Слишком много и сразу полить кус-кус нельзя – он должен  оставаться слегка влажным и рассыпчатым. Каждый присутствующий ест  его только со своей стороны. Обязанность главы семьи – разделать  мясо  и раздать всем остальным. За столом дядя смеется и говорит, что женщины не хотят кушать вместе с мужчинами, потому что мужчины громко чавкают. Я верю, потому что тоже обратила на это внимание.
 
Весть о нашем приезде распространилась по деревне и весь остаток дня приходят женщины посмотреть на меня и обсудить меня между собой. Их угощают кофе и сладостями. Муж сидит рядом и отвечает на все их вопросы. Женщины смеются над его ответами, открыто меня разглядывают и что-то говорят. Муж объясняет, что я показалась им очень красивой, потому что у меня маленькие глазки и прямые волосы. Я немного обижена и думаю, что он издевается надо мной. Но он объясняет, что большие глаза у них не ценятся, потому что они похожи на глаза коровы (а большие глаза – у всех арабов), а прямые волосы – мечта всех женщин, потому что у всех они кудрявые.

Тут же сидят дети и жена  старшего брата. Такие имена я слышу впервые -  Гнуджа, Раджа, Фахима, Рахима, Салиха,  Амаль,  Салима, свекровь – Уарда. Племянников зовут Абделькрим и Абделькадер. У мужа двойное имя  Мухаммед  Салах и фамилия тоже двойная. От обилия информации я забываю кого как зовут.
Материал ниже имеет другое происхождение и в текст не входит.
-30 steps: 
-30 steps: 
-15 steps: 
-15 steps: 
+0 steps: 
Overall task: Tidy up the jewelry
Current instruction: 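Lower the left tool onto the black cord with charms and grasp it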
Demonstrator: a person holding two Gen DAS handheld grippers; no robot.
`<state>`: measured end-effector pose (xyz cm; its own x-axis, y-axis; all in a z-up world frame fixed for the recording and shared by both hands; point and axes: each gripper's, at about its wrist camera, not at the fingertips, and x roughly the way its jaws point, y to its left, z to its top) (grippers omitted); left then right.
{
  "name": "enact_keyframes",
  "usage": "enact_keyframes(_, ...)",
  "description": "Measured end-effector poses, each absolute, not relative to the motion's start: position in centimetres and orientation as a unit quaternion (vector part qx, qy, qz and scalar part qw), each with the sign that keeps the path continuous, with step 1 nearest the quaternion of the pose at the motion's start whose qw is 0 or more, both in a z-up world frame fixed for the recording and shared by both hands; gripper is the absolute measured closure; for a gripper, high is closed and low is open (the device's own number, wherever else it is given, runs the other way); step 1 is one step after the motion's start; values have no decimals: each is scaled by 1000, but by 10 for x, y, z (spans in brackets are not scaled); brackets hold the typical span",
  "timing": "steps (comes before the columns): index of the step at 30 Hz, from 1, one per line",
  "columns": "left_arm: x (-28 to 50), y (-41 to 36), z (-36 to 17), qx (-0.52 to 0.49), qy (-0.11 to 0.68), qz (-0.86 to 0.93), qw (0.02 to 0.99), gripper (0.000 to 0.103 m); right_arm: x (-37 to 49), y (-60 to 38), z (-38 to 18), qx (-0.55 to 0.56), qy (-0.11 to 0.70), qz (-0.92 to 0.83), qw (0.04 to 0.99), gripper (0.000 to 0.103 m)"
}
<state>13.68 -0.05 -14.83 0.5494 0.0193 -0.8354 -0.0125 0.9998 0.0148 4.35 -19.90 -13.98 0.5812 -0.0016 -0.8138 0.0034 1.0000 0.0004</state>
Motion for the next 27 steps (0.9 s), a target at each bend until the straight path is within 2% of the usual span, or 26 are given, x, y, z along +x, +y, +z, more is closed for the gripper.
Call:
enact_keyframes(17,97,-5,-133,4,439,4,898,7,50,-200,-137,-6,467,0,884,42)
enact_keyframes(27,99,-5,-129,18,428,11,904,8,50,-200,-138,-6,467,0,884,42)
Ближе к вечеру мы идем в экспедицию – посмотреть на окрестности  деревни. Я одеваю мужскую верхнюю одежду – джеллабу из домотканой толстой шерстяной ткани. Это длинная до пят накидка с широкими рукавами и свободным капюшоном, по форме напоминающую рясу католических монахов. Наверное, такого вида одежда в древние времена встречалась во многих регионах земного шара благодаря своей универсальности. Я одеваю её для того, чтобы никто не подумал, что я женщина. Женщинам выходить за пределы деревни ночью неприлично. Я предполагаю, что этот запрет имеет своей причиной обеспечение их безопасности. В конце концов,  уставшим за день мужчинам хочется вечером отдохнуть от трудов праведных – а тут жена пристает  - пойдем погуляем! Но мужу приятно показать мне места, где он провел свое детство и юность. Горы  покрыты толстым слоем земли и скорее высокие холмы, а не горы. Тем не менее эта часть Алжира называется Высокие Плато. Под толстым слоем снега природа не блистала вечером  красотой. Но высоко над нами сияли неизвестные мне созвездия, до которых было рукой подать, и полупрозрачный абажур луны. Рядом любимый мужчина крепко держал меня за руку, воздух был такой свежий, какого никогда не бывает в столице. Я старалась надышаться им  впрок. Вдалеке кричали среди абсолютной тишины ослы, потявкивали собаки. Люди расползлись по своим теплым норкам. Хотелось сесть на валун и слушать эту тишину безмолвно.

Но нас уже ждали на ужин. А после ужина – нагревшаяся за день комната, в которой наверняка жила когда-то Шахерезада.